Mr. Trump’s suggestion cast doubt on the future of a military alliance for which Camp Humphreys provides the headquarters for U.S. Forces Korea and the Combined Forces Command of Korean and American troops. All told, about 45,000 people live on the base, including a majority of the 28,500 U.S. troops in Korea, along with family members and civilian workers. Shopping at a modern mall and living in comfortable apartments, Americans can enjoy the lifestyle of a little America and forget they are smack in the middle of a densely populated region that’s a potential target for North Korean missiles.
Mr. Trump is thinking, “What can we do there?” said Mr. Bolton, meditating on why the president had raised the topic of South Korea’s simply handing over the base, which Mr. Trump claims the Americans are leasing from Seoul. No doubt, Mr. Bolton said, he is also thinking of the value of the previous American headquarters in the Yongsan district of Seoul. After the Americans left, South Korean tycoons scrambled for land not marked as a vast urban park. “Some real estate developers made a lot of money off of it,” Mr. Bolton told the forum staged by the Institute for Corean-American Studies in Philadelphia. (“Corea” is a historic spelling of Korea.)

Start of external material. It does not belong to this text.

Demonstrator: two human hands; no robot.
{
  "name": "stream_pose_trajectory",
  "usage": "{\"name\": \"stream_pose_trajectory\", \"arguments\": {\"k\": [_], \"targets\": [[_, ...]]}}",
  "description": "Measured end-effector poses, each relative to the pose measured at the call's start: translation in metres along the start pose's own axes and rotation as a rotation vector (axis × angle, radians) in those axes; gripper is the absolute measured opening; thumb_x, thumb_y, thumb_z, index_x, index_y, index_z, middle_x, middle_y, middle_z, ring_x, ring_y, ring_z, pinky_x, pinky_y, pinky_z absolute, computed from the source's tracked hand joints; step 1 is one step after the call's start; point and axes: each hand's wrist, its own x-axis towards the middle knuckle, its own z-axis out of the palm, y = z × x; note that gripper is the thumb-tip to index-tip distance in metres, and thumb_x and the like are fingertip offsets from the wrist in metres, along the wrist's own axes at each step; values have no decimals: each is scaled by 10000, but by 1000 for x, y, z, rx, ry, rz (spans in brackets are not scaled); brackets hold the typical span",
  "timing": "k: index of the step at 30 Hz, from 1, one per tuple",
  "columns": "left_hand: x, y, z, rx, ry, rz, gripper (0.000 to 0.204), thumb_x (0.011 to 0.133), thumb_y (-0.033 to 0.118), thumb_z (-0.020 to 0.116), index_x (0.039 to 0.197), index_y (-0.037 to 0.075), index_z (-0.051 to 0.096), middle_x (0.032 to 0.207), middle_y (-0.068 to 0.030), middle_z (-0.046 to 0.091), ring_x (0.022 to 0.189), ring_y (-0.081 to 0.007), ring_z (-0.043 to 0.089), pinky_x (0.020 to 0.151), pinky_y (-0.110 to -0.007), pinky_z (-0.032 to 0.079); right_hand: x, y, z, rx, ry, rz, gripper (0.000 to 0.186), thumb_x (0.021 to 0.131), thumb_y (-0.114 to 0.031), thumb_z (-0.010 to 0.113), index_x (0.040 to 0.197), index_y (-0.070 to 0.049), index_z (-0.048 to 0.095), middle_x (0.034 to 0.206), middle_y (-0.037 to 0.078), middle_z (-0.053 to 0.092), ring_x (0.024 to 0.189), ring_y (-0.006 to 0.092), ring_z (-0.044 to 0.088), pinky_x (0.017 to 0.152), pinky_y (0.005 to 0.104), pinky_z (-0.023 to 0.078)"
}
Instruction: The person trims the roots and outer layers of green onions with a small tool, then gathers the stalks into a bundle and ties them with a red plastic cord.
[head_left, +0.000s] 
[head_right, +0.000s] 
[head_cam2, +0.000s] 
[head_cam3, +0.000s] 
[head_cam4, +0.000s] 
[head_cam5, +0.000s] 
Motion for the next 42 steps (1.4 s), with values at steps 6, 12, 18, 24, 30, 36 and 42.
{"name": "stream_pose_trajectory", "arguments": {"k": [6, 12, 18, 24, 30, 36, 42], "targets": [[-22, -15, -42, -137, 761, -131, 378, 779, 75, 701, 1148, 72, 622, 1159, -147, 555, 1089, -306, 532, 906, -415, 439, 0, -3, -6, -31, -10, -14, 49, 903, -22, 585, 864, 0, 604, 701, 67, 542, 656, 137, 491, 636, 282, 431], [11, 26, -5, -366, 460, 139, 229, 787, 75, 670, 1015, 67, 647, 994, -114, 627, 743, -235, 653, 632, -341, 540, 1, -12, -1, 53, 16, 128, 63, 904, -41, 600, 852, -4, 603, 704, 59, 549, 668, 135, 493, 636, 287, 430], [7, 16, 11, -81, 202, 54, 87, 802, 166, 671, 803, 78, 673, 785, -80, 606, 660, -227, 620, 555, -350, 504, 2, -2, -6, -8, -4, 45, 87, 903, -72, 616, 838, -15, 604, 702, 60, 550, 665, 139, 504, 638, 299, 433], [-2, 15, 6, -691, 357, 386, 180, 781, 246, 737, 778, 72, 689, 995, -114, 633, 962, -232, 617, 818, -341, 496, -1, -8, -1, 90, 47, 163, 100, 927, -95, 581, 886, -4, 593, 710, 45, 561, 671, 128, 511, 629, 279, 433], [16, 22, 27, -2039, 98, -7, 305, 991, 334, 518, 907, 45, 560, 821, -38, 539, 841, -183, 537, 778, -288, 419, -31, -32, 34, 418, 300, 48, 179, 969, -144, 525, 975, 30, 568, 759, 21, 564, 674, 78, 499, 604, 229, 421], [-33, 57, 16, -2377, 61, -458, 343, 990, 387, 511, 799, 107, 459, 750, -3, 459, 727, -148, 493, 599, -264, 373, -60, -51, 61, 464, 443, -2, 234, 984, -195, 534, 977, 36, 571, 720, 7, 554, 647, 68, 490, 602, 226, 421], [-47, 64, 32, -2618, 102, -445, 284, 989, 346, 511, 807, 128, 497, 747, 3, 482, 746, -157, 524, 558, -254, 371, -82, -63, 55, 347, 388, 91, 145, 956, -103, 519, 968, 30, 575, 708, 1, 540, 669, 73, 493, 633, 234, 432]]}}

Caught off balance by Mr. Trump’s mention of the base, Koreans scrambled to explain why Mr. Trump’s lust for Camp Humphreys is as zany as his notions for taking over Canada, Greenland and the Panama Canal Zone. Mr. Lee’s national security adviser, Wi Sung-lac, promised to explore what Mr. Trump really had in mind but argued that the Americans do not have a lease on the base. Rather, he said, they are the beneficiaries of a Korean government “grant” that will expire “when facilities are no longer needed.”
At Camp Humphreys, those facilities include all the luxuries of an upscale American community. “We have opened new gyms, one with an indoor swimming pool, many new barracks and dining facilities, and four schools (two elementary, one middle and a high school),” reads an official brochure welcoming incoming soldiers and family members. “Those facilities complement other great places, like our outdoor swimming pool, library, guest lodge, and education center.”
Mr. Trump’s talk of acquiring the base, gratis, from South Korea inevitably raises concerns that he might follow the advice of those who suggest leaving South Korea for the Koreans to defend. “I just hope that the isolationists in the administration do not convince Trump that we don’t need troops on the Korean Peninsula or Japan,” Mr. Bolton said.
Camp Humphreys is at the nexus of American defense in a region in which Mr. Trump, meeting with Mr. Lee, evinced no real interest beyond another fruitless summit with Kim Jong-un and the possible acquisition of a great piece of real estate.
• Donald Kirk is a former Far East correspondent for the Chicago Tribune and the old Washington Star.